Is it always possible to decompose a rotation along an arbitrary plane as a combination of "simple rotations"? I am almost sure this question has been asked before but I had a long look and its possible I lack the language to describe my question to the search box properly.
Assume we are working with real numbers. If we call a "simple" rotation one represented by a matrix "$R$" that is an identity matrix except for 4 entries defined by indices x and y. Where these changed entries $r_{ij}$ can be represented by:
$$
r_{xx}=r_{yy}=cos(\theta)
$$
$$
r_{xy}=-sin(\theta)
$$
$$
r_{yx}=-r_{xy}=sin(\theta)
$$
For example this matrix:
$$
\begin{bmatrix}
 1&  0&  0&  0& 0\\ 
 0&  cos(\theta)&  0&  -sin(\theta)& 0\\ 
 0&  0&  1&  0& 0\\ 
 0&  sin(\theta)&  0&  cos(\theta)& 0\\ 
 0&  0&  0&  0& 1
\end{bmatrix}
$$
Which rotates the plane spanned by $e_2$ and $e_4$ by theta.
I have two questions:

*

*Does this notion of "simple rotations" have a proper name?
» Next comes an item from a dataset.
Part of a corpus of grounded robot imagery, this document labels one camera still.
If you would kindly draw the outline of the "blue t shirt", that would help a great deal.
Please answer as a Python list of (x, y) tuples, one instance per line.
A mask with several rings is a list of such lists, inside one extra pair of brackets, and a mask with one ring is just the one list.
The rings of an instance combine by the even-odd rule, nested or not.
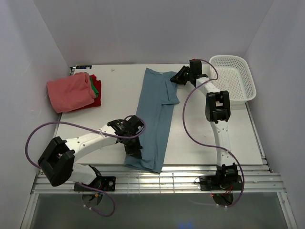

*My main question, if one has a rotation in 1 arbitrary plane in n-dimensions spanned by non-basis vectors is it possible, and more importantly always possible, to decompose that as a combination of these simple rotations? If so is there an algorithmic way to do this and does it have a name?
For bonus points, if there's anything I should know about how Complex co-ordinates or Complex theta behave in this context I would be happy to hear about it.
 A: These rotations are called Givens rotations, and every rotation can be decomposed into Givens rotations. Think of an $n \times n$ orthogonal matrix in terms of its columns $v_1, \dots v_n$, which form an orthonormal basis. Multiplying such an orthogonal matrix by a Givens rotation on the left has the effect of applying that rotation to each of the vectors $v_i$. Our goal will be to "straighten out" this basis by repeatedly applying Givens rotations until it's the standard basis $e_1, \dots e_n$ of $\mathbb{R}^n$.
A Givens rotation allows us to rotate in any coordinate plane, so we can argue as follows. Write $v_1 = (v_{11}, v_{12}, ...)$. First, by rotating $90^{\circ}$ in a coordinate plane we can swap any two entries up to sign, $(x, y) \mapsto (-y, x)$. So swap any nonzero entry into the first coordinate, so that $v_{11} \neq 0$. Next, by an appropriate rotation in the $e_i, e_j$-coordinate plane, if $v_{1i}, v_{1j}$ are both nonzero we can rotate so that $v_{1j} = 0$. So rotate in the $e_1, e_j$-coordinate plane for any $j$ such that $v_{1j}$ is nonzero until all entries other than $v_{11}$ are equal to zero. At the end of this process we have $v_1 = \pm e_1$ (and if $v_1 = -e_1$ we can arrange $v_1 = e_1$ by a final $180^{\circ}$ rotation), and $v_2, \dots v_n$ must be orthogonal to it so are contained in the copy of $\mathbb{R}^{n-1}$ spanned by $e_2, \dots e_{n-1}$ (in matrix terms, our original orthogonal matrix is now a block matrix). Now we can induct on $n$.
At the very last step we may get $v_n = -e_n$ rather than $v_n = e_n$ but this could only happen if our original matrix was a reflection rather than a rotation.